● YOUR INSTRUCTIONS:
Each line of the data that mentions the string "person" needs to be identified and copied.

● RECORDS FOR THIS TASK:

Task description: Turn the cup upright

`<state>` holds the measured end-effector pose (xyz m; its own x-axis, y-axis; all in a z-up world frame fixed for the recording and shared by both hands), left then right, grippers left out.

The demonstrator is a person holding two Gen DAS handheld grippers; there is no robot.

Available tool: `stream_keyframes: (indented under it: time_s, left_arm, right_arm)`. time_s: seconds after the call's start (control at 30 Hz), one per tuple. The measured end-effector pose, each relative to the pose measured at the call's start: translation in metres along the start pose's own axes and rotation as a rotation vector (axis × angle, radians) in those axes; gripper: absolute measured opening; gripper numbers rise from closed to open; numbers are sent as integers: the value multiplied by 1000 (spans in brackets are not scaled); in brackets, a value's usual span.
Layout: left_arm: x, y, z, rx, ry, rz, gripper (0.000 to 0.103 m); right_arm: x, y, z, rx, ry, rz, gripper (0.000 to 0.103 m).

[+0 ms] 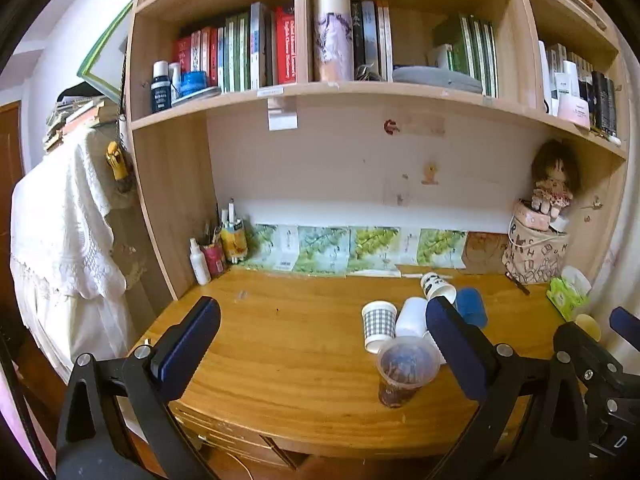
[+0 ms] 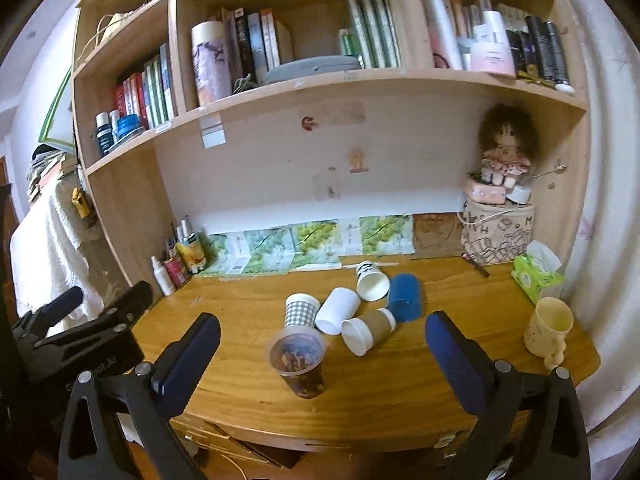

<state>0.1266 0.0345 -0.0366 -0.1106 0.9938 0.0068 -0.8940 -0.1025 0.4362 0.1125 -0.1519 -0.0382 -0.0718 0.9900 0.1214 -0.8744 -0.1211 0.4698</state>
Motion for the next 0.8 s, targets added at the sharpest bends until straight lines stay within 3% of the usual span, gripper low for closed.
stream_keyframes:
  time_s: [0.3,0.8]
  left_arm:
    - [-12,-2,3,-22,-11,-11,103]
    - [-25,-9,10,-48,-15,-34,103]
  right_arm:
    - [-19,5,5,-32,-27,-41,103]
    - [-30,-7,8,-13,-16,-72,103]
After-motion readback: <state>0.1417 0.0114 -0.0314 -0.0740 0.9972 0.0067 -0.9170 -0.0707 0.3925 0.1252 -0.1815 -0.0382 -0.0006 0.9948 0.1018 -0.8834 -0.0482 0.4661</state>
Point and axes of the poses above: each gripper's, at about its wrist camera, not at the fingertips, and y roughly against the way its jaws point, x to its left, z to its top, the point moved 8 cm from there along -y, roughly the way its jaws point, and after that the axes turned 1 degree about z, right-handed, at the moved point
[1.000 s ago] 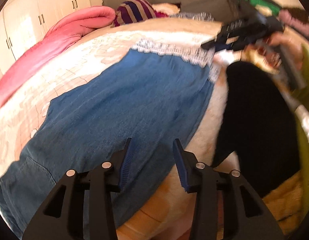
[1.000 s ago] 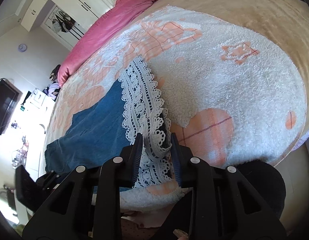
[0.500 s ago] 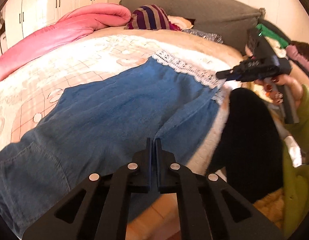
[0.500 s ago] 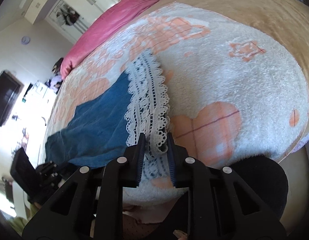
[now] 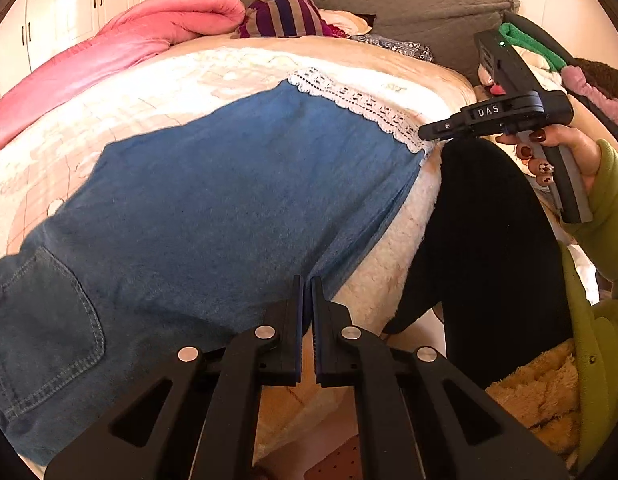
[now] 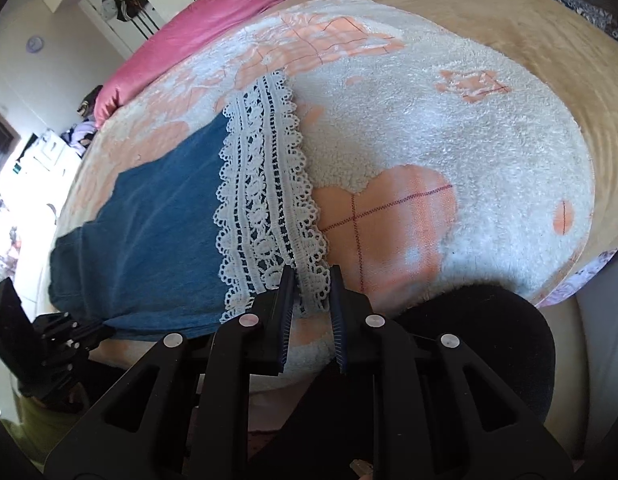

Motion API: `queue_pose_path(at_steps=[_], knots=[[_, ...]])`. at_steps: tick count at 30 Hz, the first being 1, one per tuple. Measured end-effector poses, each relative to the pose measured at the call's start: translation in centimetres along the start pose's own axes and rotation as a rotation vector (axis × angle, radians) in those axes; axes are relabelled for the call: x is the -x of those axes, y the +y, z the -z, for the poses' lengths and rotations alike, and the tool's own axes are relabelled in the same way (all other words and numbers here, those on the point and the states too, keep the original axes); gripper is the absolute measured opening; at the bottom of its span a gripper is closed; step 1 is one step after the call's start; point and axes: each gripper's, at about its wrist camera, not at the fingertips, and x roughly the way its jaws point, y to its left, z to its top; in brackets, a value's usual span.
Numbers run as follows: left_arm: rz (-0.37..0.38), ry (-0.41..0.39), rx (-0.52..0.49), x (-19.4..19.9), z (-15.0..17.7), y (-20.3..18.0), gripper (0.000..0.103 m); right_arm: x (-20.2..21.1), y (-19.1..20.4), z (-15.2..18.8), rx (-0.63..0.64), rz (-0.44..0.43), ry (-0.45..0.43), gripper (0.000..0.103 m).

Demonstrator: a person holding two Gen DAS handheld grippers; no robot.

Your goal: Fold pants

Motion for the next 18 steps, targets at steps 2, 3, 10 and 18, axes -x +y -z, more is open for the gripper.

● EXPECTED ANSWER:
The demonstrator is a person holding two Gen DAS handheld grippers; there is no robot.
Demonstrator: a person holding two Gen DAS handheld grippers; no robot.

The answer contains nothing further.